**Work order**.
Word for word, restate the entries below, but exclude the images.

**Supplied information**.
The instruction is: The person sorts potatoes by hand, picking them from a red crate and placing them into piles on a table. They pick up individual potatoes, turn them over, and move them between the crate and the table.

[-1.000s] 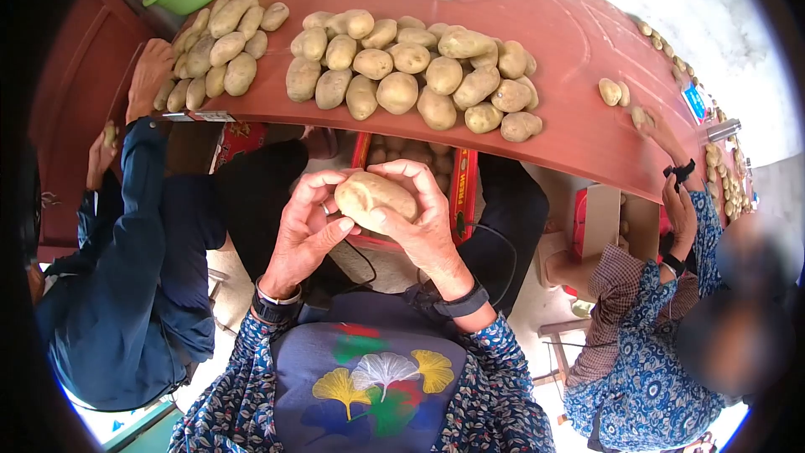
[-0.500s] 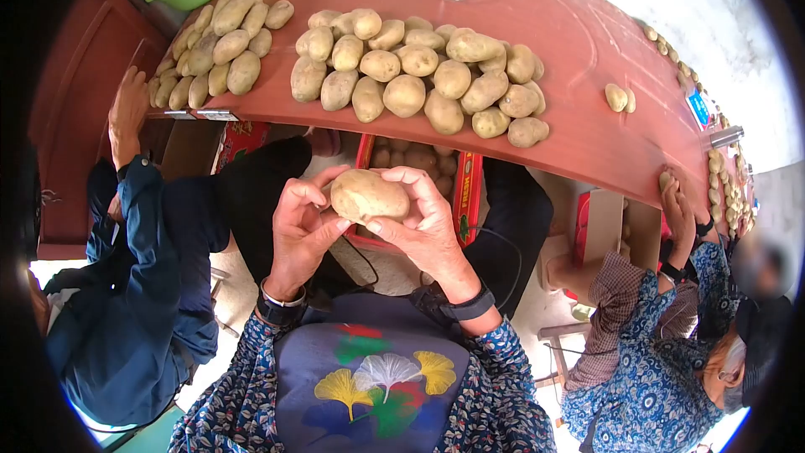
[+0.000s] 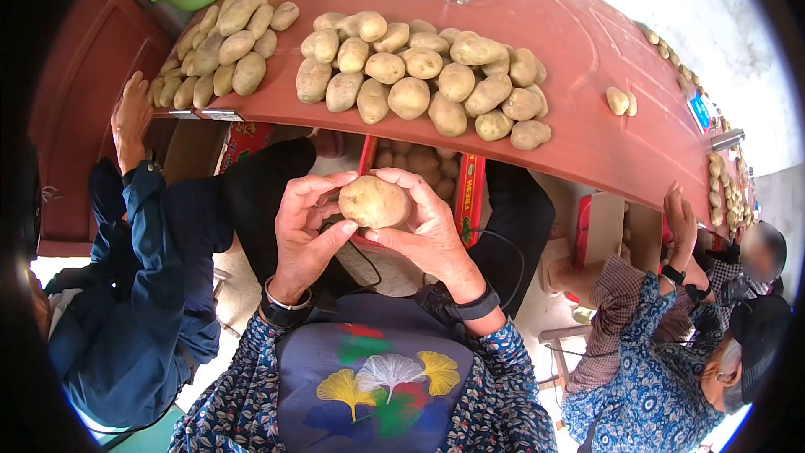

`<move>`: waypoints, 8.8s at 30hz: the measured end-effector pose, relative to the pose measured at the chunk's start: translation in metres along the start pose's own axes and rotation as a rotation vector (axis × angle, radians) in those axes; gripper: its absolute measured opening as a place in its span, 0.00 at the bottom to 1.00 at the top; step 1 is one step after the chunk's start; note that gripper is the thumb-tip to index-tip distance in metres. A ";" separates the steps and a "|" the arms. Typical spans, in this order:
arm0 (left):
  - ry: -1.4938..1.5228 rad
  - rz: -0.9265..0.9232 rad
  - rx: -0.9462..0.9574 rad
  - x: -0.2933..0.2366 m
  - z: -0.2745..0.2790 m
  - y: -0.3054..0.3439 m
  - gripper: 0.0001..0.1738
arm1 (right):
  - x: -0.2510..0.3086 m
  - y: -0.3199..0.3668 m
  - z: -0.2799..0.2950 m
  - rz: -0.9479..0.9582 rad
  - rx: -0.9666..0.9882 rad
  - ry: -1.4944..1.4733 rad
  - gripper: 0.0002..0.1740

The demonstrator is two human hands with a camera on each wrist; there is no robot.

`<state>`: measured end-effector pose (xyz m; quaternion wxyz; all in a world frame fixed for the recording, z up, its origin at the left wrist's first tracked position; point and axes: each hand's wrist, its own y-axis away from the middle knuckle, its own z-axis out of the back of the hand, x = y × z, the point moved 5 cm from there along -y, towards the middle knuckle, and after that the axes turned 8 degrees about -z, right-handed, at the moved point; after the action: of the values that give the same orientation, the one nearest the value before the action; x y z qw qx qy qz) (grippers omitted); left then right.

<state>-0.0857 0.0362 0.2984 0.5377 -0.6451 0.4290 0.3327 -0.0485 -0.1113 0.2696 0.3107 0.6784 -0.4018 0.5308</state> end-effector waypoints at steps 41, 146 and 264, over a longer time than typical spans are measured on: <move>-1.413 0.033 -0.172 0.060 0.157 0.001 0.14 | 0.063 -0.071 0.103 0.117 -0.508 0.672 0.17; -1.329 -0.054 -0.152 0.060 0.164 -0.018 0.09 | -0.031 -0.010 0.065 -0.242 -0.298 0.322 0.09; -1.443 0.304 -0.132 0.094 0.149 -0.054 0.07 | 0.024 -0.001 0.187 -0.010 -0.376 -0.218 0.16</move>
<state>0.0071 0.1661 0.2071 0.5941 -0.2303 0.0325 0.7701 0.0433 -0.2742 0.2472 0.3893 0.6639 -0.5215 0.3684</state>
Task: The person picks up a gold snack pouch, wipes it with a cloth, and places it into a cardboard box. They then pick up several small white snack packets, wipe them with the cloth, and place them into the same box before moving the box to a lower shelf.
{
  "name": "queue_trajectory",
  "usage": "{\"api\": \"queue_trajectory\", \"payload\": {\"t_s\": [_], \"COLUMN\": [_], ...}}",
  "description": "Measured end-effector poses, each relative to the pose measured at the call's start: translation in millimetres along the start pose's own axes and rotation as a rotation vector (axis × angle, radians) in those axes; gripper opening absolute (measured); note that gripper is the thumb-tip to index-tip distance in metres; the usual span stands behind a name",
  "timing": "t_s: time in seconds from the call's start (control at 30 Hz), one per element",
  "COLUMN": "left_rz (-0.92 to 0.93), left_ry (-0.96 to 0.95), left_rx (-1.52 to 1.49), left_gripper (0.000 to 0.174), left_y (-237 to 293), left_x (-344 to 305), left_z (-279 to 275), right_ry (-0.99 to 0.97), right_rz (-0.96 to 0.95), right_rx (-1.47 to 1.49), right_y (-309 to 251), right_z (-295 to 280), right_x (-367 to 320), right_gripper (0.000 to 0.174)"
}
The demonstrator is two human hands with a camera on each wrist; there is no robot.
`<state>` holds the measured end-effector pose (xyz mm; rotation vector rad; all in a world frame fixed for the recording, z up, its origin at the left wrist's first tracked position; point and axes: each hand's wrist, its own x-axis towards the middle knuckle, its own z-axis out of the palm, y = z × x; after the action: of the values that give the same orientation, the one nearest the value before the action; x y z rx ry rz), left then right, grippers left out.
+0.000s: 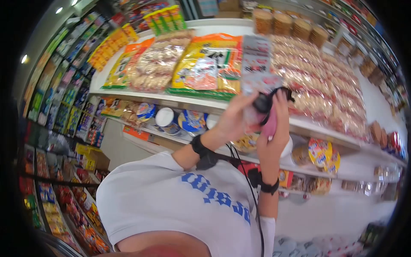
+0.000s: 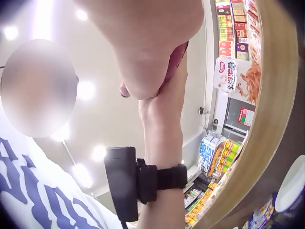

**Problem solution**.
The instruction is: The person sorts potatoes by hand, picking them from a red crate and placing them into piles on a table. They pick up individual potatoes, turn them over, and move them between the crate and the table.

[-1.000s] 
[-0.500s] 
[+0.000s] 

`<move>`: waypoints, 8.8s at 30hz: the measured end-effector pose, relative to the pose measured at the chunk's start: translation in metres along the start pose's own axes and rotation as a rotation vector (axis × angle, radians) in those axes; gripper: its absolute measured opening as a place in its span, 0.00 at the bottom to 1.00 at the top; step 1 is one step after the chunk's start; note that gripper is the thumb-tip to index-tip distance in metres. A ";" separates the steps and a "|" the arms. Typical spans, in this order:
arm0 (left):
  - ry: -1.4938..1.5228 rad
  - rz: -0.9265..0.9232 rad
  - rx: -0.9462..0.9574 rad
  - x: -0.2933..0.2366 m
  - z: -0.2745..0.2790 m
  - y: -0.3054..0.3439 m
  - gripper: 0.0001..0.1738
arm1 (right):
  - x: -0.2510..0.3086 m
  - y: -0.3199..0.3668 m
  - z: -0.2799..0.2950 m
  - rz: -0.9479..0.9582 rad
  - rx: -0.9666..0.9882 rad
  - ry: -1.4944..1.4733 rad
  - gripper: 0.0002..0.1740

The demonstrator is two human hands with a camera on each wrist; there is no robot.

`<state>`: measured end-effector pose (xyz m; quaternion wxyz; all in a world frame fixed for the recording, z up, its origin at the left wrist's first tracked position; point and axes: each hand's wrist, its own y-axis away from the middle knuckle, its own z-axis out of the back of the hand, x = y × z, the point moved 5 cm from there along -y, towards the middle knuckle, and after that the axes turned 8 degrees about -z, right-handed, at the moved point; after the action: of the values that give the same orientation, the one nearest the value before the action; x y z qw qx qy qz) (grippers omitted); left then right.

<state>-0.0857 0.0362 0.2984 0.5377 -0.6451 0.4290 0.3327 -0.0485 -0.1113 0.2696 0.3107 0.6784 -0.4018 0.5308</state> end-effector waypoints at steps 41, 146 and 264, over a longer time than typical spans are measured on: <move>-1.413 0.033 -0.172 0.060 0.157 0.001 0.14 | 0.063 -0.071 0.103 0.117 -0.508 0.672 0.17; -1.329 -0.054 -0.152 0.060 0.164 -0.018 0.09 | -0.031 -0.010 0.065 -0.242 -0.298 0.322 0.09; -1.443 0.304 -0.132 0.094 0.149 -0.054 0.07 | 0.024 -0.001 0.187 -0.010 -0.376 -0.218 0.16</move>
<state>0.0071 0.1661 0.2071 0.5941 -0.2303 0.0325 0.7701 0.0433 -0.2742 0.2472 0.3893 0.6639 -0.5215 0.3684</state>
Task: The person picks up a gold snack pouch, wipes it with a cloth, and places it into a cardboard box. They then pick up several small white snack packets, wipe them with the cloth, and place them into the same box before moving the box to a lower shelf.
{
  "name": "queue_trajectory",
  "usage": "{\"api\": \"queue_trajectory\", \"payload\": {\"t_s\": [_], \"COLUMN\": [_], ...}}",
  "description": "Measured end-effector poses, each relative to the pose measured at the call's start: translation in millimetres along the start pose's own axes and rotation as a rotation vector (axis × angle, radians) in those axes; gripper opening absolute (measured); note that gripper is the thumb-tip to index-tip distance in metres; the usual span stands behind a name",
  "timing": "t_s: time in seconds from the call's start (control at 30 Hz), one per element",
  "COLUMN": "left_rz (-0.92 to 0.93), left_ry (-0.96 to 0.95), left_rx (-1.52 to 1.49), left_gripper (0.000 to 0.174), left_y (-237 to 293), left_x (-344 to 305), left_z (-279 to 275), right_ry (-0.99 to 0.97), right_rz (-0.96 to 0.95), right_rx (-1.47 to 1.49), right_y (-309 to 251), right_z (-295 to 280), right_x (-367 to 320), right_gripper (0.000 to 0.174)"
}
The demonstrator is two human hands with a camera on each wrist; there is no robot.
`<state>` holds the measured end-effector pose (xyz mm; rotation vector rad; all in a world frame fixed for the recording, z up, its origin at the left wrist's first tracked position; point and axes: each hand's wrist, its own x-axis towards the middle knuckle, its own z-axis out of the palm, y = z × x; after the action: of the values that give the same orientation, the one nearest the value before the action; x y z rx ry rz), left then right, grippers left out.
+0.000s: 
+0.000s: 

The response is now finished.